The long distance association with Lorenz and the great amount of work before him lasted a while longer before the forces of war indirectly terminated their communication channels, forcing them to retract. Tinbergen was detained as a hostage in a Nazi camp for two years, leaving his wife to care for their family. Gradually the war receded and in 1947 he was appointed a professor of zoology at Leiden University while Lorenz served as an army doctor. Their careers were at a standstill until the war subsided.

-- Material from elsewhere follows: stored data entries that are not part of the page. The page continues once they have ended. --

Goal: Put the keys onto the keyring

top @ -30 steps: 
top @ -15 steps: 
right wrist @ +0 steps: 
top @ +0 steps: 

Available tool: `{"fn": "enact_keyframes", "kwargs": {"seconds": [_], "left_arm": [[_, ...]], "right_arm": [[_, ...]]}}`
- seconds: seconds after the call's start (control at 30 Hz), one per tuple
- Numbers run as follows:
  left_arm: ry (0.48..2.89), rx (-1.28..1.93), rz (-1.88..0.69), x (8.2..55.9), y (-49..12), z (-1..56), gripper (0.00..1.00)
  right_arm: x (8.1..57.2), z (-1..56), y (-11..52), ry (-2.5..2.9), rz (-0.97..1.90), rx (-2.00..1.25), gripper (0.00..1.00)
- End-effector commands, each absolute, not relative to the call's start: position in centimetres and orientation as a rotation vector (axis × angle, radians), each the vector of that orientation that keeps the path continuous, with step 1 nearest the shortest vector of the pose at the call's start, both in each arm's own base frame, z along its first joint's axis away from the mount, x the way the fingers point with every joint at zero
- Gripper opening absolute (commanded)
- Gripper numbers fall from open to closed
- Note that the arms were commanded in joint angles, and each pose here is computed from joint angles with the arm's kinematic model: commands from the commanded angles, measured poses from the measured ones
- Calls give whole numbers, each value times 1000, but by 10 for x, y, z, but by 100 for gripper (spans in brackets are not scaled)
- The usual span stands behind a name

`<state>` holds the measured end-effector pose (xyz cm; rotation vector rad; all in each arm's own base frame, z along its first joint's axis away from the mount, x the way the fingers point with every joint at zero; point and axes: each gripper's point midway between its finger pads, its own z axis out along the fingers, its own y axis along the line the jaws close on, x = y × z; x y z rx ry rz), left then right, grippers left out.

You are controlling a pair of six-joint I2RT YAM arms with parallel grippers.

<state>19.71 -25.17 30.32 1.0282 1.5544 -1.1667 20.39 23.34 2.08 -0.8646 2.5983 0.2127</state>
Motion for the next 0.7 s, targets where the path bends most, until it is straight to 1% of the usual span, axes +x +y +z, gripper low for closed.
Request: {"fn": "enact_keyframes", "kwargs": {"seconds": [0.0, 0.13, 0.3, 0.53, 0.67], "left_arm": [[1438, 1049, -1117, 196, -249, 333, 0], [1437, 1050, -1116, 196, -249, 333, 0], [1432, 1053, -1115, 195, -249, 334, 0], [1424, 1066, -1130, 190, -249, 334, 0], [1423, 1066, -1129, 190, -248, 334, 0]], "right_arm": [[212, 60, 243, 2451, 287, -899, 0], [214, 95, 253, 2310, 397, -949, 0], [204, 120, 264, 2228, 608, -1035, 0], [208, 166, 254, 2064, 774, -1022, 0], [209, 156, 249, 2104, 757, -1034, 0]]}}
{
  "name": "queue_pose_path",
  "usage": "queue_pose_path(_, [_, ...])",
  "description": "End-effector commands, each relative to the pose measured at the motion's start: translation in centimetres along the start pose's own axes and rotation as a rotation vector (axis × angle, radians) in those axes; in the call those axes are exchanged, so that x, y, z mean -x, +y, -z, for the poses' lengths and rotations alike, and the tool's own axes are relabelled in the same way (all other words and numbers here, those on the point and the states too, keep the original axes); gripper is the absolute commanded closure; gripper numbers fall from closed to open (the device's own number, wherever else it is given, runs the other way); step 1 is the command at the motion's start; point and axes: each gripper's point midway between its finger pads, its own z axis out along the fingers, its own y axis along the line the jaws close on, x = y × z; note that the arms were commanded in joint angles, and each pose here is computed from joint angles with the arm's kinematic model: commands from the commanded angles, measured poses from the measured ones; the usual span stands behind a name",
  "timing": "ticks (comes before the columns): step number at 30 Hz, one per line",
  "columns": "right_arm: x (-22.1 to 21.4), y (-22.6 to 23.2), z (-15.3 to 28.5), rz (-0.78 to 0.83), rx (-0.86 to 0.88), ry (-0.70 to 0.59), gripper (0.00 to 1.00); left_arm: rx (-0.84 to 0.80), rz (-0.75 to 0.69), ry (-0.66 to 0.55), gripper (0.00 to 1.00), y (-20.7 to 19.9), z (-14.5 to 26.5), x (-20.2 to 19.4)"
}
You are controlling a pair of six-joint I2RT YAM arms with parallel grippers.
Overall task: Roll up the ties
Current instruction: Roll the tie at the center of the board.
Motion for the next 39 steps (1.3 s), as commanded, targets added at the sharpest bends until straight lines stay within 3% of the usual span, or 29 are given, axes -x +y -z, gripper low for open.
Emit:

The year 1949 saw the reunion of two friends and former associates, imaginably a touching occasion for both. As their normal lives were being restored Tinbergen got invitations to The US and Britain to deliver lectures on the fast moving field of animal behavior. His old friendships in America were revived and at the same time led him to show more interest in evolution and ecology. The review of research for his lectures in 1951 finally resulted into the publication of ‘The Study of Instinct’ and was followed by visits to Oxford. Meanwhile is 1949 Tinbergen was persuaded by Sir Alister Hardy to accept a position at the Oxford University as a lecturer of ethology. It was here that his career was to take yet another turn.
At Oxford, Tinbergen was to embark on a rather prolific journey. Along with reviving his long standing love for animal behavior, for which he was encouraged to start a research facility as well as engage in teaching, he also devoted much of his time in running the recently started journal Behavior. His old friends in America also helped him establish an interdependent relationship with American Psychology. By taking to the stage on interdisciplinary research, he laid the groundwork for application of ethology to human behavior. Among his many meritorious students at Oxford are Richard Dawkins, Desmond Morris, Aubrey Manning, Marian Dawkins and Iain Douglas Hamilton.
Of his principle contributions to science and human behavior in specific, most notable are the four questions he proposed to be asked of any animal behavior. These led to four separate fields of biology. The four questions are as follows, Causation (Mechanism), Development (Ontogeny), Evolution (Phylogeny), Adaptation (Function). Other recognizable discoveries include those of Supernormal Stimuli – an artificial stimulus evoking a stronger response from the organism than the natural stimulus.
In 1973 Tinbergen won the Nobel Prize in Physiology and Medicine along with his friend Konrad Lorenz and idol Karl von Frisch, for their discoveries concerning organization and elicitation of individual and social behavior patterns in animal. Their research was seen to be most influential in the fields of social medicine, psychiatry and psychosomatic medicine. This was the first time that the Nobel committee acknowledged the discoveries in the field of sociobiology for the Nobel Prize. It was the sheer ingenuity of the experiments used by Niko Tinbergen that was impressed upon the Nobel committee.
Richard Dawkins the famous scientist who introduced us to the gene-eye view of the biological world, credits much of his accomplishments to the interdisciplinary approach to understanding evolution that he learnt from his mentor and advisor Dr. Tinbergen while at Oxford.
Tinbergen’s innovative experimentation techniques have since then become a widely used and standard procedure in biological research, yielding several major discoveries. His 1973 Nobel Prize remains the first and only prize in the Physiology and Medicine to be awarded for research in behavioral studies.